Welcome to the TTS research group homepage

[Introduction to TTS synthesis] [Technologies] [Projects] [Publications] [Pointers]

Projects

The Speech Synthesis Research Group of the Facult Polytechnique de Mons was created in the 90's, and produced several widely spread tools, mostly in the context of the MBROLA project, and its follow-up projects, like MBROLIGN and MBRDICO, and W. The activities of the TTS group later (2000->) evolved to the development of the EULER Project (a temptative towards a generic, open source TTS solution).
These research activities have been transfered to MULTITEL ASBL, a spin-off R&D Center of the University, which is now in charge of developing the eLiteTTS synthesizer, incorporating the LION corpus-based speech synthesis engine. In parallel, the main IP results of our R&D have been transfered to Babel Technologies, S.A..

In 2003, the activities of the group were retargetted toward the processing of voice quality effects, and the group was renamed as "VOQUAL". See the VOQUAL Group Web pages for more info.

Current R&D projects

MAGE / pHTS (2010 - 2013) - PhD Thesis Maria Astrinaki

This project is based on the HMM-Based Speech Synthesis System (HTS), a statistical parametric speech synthesis system, where vocal tract, vocal source and prosody of speech are modelled simultaneously by HMMs and the synthetic speech is generated from HMMs themselves.
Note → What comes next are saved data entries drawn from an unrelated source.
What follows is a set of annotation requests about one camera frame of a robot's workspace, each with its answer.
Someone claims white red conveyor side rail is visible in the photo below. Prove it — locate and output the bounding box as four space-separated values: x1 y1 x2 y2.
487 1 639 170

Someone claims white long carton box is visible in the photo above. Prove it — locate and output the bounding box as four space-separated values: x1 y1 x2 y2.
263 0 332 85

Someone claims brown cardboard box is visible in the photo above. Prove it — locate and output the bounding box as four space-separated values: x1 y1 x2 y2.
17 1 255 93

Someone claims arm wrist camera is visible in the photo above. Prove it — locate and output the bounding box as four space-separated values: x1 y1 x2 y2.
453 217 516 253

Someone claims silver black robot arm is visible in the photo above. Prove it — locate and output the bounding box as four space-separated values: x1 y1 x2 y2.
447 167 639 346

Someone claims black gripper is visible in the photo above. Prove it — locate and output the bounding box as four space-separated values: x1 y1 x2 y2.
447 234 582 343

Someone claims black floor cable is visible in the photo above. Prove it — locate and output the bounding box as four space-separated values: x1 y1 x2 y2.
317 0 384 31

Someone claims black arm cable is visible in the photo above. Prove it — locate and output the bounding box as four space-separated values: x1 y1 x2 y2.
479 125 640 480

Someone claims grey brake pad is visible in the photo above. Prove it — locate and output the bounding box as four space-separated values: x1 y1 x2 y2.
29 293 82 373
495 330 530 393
HTS provides intelligibility and expressivity, it is flexible, easily adapted and with small footprint but on the other hand it is not reactive to real time user input and control. Going one step further, towards on the fly control over the synthesised speech we developed pHTS (performative HTS) that allows reactive speech synthesis and MAGE that is the engine independent and thread safe layer of pHTS that can be used in reactive application designs. This will enable performative creation of synthetic speech, from a single or multiple users, in one or multiple platforms, using different user interfaces and applications. This PhD thesis is supported by a public-private partnership between University of Mons and Acapela Group SA, Belgium.

The DiYSE project (2009 - 2011)

The Do-it-Yourself Smart Experiences project (DiYSE) aims at enabling ordinary people to easily create, setup and control applications in their smart living environments as well as in the public Internet-of-Things space, allowing them to leverage aware services and smart objects for obtaining highly personalised, social, interactive, flowing experiences at home and in the city.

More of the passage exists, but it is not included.